MARe will open on Friday, May 10, the group exhibition “Images of solitude. Works from the MARe collection”, curated by Ioana Iuna Şerban.
“Is solitude a state of grace? Is it a functional state?
Each time, the solitude we are presented with by another seems to become the symbol of a state we recognize, even if we haven’t experienced that side of it before. And there are so many sides to it, voluntary or involuntary, benign or tumultuous. And the symbols we extract from the solitude represented by others can sometimes resemble sentences drawn from a motivational book where loneliness is nothing more than a joyful exercise, an exercise for creative geniuses, an exercise for self-made people.

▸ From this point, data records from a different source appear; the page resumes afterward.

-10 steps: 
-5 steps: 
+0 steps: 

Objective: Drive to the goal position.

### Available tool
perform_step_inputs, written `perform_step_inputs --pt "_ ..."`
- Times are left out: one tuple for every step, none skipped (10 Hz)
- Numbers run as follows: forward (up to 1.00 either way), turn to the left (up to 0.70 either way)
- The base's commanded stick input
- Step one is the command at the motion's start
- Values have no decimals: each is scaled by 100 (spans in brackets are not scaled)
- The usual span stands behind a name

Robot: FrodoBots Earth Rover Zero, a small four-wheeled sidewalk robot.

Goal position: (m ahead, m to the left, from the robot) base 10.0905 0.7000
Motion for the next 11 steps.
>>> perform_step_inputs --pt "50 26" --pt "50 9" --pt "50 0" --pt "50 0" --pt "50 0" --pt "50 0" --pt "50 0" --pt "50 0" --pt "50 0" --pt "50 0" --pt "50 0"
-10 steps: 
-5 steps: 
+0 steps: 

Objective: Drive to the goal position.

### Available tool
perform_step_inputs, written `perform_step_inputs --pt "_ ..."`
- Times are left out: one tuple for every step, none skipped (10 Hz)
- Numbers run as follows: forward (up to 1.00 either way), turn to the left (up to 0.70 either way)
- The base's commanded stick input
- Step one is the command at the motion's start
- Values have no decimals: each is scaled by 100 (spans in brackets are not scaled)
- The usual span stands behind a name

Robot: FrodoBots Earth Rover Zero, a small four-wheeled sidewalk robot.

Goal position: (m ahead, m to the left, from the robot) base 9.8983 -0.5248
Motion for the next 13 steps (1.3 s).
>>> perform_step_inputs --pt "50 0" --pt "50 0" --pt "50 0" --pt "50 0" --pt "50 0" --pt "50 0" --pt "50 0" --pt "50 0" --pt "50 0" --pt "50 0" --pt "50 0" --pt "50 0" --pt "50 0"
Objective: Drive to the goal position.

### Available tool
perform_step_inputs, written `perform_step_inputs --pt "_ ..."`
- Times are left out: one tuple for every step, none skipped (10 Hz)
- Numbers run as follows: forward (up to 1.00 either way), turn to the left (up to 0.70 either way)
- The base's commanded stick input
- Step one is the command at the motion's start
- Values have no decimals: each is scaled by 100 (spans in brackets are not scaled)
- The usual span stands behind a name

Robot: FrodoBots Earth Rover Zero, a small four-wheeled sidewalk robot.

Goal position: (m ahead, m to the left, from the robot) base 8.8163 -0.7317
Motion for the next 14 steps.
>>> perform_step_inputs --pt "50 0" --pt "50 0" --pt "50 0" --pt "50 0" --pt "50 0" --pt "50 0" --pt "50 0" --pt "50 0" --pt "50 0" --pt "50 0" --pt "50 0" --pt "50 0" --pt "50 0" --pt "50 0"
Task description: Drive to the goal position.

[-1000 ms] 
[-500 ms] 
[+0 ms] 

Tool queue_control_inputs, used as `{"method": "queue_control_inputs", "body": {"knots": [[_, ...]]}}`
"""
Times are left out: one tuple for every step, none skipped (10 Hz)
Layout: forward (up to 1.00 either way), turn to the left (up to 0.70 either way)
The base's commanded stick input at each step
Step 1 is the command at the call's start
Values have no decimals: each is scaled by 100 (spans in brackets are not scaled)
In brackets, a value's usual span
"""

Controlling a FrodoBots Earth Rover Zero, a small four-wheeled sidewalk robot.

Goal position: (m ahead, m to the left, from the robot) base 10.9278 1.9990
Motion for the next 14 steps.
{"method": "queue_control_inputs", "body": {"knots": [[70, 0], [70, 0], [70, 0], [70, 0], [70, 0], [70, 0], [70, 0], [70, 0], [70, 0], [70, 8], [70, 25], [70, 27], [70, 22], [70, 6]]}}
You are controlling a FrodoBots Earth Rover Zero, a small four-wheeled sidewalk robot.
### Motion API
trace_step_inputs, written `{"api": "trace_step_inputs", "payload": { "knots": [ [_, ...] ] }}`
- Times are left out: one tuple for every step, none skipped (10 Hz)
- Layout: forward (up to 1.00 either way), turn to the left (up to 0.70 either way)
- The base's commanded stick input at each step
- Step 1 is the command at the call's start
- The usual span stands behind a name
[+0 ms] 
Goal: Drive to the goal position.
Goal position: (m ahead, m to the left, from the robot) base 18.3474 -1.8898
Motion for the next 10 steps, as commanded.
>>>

In this exhibition, we set out to examine instances of solitude – through and beyond the stereotypical – in works from the MARe collection. Given that art – in all its forms – is a favoured medium for this condition with its whole associated spectrum of emotions and anomalies, it’s only natural that we stop and think about this intimacy that artists simultaneously depict and obscure. Van Gogh’s room, repainted by Bogdan Vlăduță, is the refracted story of every artist’s solitude and about the simplicity of human life; solitude reorganizes through distortion and reassembling, through an abyssal sharpness, identity garners various tonalities in the work of Florin Mitroi, Aniela Firon, and Ștefan Bertalan; for Andrei Chintilă, solitude seems to be an act of faith and arrogance in the face of a malign society that rushes to label you as crazy; in the work of Doru Covrig and Larisa Sitar, enmeshment, numbness, and the gradual erasure of traits and the world amount to an expression of solitude as the final frontier of language; is it solitude or is it just: the seductiveness of vice (for Naiana Vatavu), prayer (for Michele Bressan), a soliloquy of illness (for Ecaterina Vrana), the agony of the other in the face of the human condition (for Daniel Djamo)? The step beyond any point of reference into the isolation of the cosmos from George Anghelescu’s work is dampened in the serene sunset that Alina Feneș’s impersonal, robotic, untroubled character watches.

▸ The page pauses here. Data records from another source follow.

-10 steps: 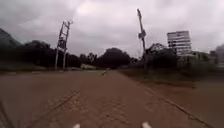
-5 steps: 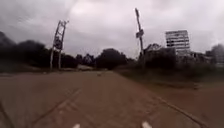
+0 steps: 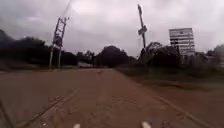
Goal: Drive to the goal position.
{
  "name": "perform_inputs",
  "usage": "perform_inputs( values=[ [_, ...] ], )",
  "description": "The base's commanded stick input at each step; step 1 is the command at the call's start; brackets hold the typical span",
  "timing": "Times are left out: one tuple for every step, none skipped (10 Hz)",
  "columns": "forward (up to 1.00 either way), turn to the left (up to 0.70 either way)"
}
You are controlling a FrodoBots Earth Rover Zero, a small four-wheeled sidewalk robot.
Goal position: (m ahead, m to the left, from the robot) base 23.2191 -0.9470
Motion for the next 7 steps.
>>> perform_inputs(
  values=[
    [0.7,0.0],
    [0.7,0.0],
    [0.7,0.0],
    [0.7,0.0],
    [0.7,0.0],
    [0.7,0.0],
    [0.7,0.0]
  ],
)
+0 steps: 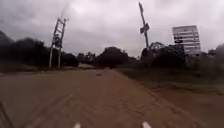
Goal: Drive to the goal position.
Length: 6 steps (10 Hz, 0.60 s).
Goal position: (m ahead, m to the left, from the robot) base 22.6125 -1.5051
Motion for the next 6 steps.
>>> perform_inputs(
  values=[
    [0.7,0.0],
    [0.7,0.0],
    [0.7,0.0],
    [0.7,0.04],
    [0.7,0.05],
    [0.7,0.06]
  ],
)
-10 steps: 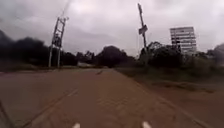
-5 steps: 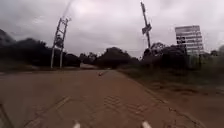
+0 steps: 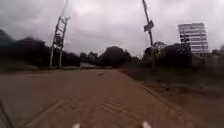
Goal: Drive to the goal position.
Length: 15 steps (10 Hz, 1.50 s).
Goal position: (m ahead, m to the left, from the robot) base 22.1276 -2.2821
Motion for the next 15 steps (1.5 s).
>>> perform_inputs(
  values=[
    [0.7,0.08],
    [0.7,0.09],
    [0.7,0.1],
    [0.7,0.09],
    [0.7,0.07],
    [0.7,0.05],
    [0.7,0.02],
    [0.7,0.0],
    [0.7,0.01],
    [0.7,0.02],
    [0.7,0.01],
    [0.7,0.01],
    [0.7,0.0],
    [0.7,0.0],
    [0.7,0.0]
  ],
)
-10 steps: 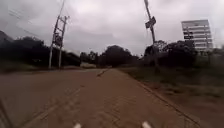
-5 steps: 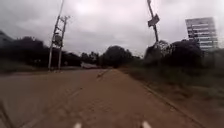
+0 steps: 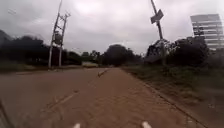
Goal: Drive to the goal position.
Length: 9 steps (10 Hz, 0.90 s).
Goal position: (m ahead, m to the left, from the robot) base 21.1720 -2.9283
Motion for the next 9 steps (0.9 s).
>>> perform_inputs(
  values=[
    [0.7,0.0],
    [0.7,0.0],
    [0.7,0.0],
    [0.7,0.0],
    [0.7,0.01],
    [0.7,0.02],
    [0.7,0.04],
    [0.7,0.05],
    [0.7,-0.35]
  ],
)
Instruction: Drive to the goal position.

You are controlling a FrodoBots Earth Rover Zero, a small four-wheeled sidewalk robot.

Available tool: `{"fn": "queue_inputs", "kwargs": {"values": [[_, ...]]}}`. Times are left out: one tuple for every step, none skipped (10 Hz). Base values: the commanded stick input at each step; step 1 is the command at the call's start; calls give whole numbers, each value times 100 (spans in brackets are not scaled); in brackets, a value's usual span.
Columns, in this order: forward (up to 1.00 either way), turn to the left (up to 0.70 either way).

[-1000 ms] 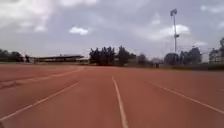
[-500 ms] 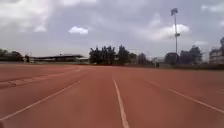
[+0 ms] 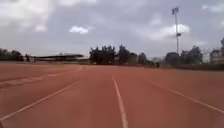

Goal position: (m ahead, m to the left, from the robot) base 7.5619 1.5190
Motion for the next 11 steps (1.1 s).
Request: {"fn": "queue_inputs", "kwargs": {"values": [[45,0],[45,0],[45,0],[45,0],[45,0],[45,0],[45,0],[45,0],[45,0],[45,0],[45,0]]}}
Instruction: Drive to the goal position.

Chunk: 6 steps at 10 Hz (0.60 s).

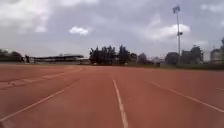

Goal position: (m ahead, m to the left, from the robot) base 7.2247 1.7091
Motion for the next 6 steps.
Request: {"fn": "queue_inputs", "kwargs": {"values": [[45,0],[45,0],[45,0],[45,0],[45,0],[45,0]]}}
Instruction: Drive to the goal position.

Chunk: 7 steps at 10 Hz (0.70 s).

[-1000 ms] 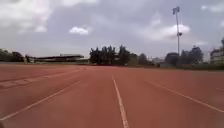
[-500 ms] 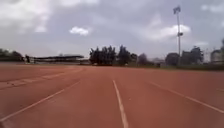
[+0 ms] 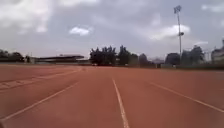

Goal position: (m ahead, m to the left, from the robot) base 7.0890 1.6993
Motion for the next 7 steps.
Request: {"fn": "queue_inputs", "kwargs": {"values": [[45,0],[45,0],[45,0],[45,0],[45,0],[45,0],[45,0]]}}
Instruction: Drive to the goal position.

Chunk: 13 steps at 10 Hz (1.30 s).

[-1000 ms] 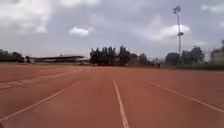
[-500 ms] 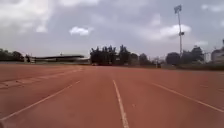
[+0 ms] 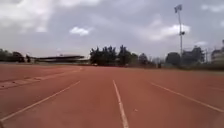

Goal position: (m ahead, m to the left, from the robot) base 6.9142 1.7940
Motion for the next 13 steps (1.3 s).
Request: {"fn": "queue_inputs", "kwargs": {"values": [[45,0],[45,0],[45,0],[45,0],[45,0],[45,0],[45,0],[45,0],[45,0],[45,0],[45,0],[45,0],[45,0]]}}
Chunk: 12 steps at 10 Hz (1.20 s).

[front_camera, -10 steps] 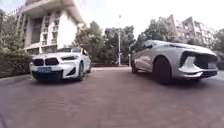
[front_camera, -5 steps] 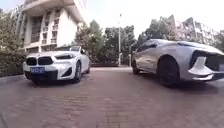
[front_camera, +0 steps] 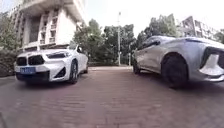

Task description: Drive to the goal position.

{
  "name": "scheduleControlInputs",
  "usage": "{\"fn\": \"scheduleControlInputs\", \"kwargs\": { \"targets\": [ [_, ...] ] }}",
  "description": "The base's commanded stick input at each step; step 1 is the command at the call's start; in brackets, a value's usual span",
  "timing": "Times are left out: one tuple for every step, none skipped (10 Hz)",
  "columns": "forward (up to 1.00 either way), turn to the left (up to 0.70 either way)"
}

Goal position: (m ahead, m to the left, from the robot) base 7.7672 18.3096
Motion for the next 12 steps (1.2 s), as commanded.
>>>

Each of these instances of solitude reveals a complex back-and-forth between the inner experiences that, as a consequence of the society we live in, no status quo of the imaginary could possibly contain.
Part of the aim of the Museum of Recent Art is to investigate various prescient themes and subjects in Romanian society through the works in our collection. Thus, this gift-exhibition – occupying the museum’s third floor and the spaces between floors – offers a moment of reflection by tracing a journey of initiation through the forms of this unsettling state that we yearn for so strongly.”(excerpt from the curatorial text)
The exhibition will be open for visitation from May 10 to May 19, 2024.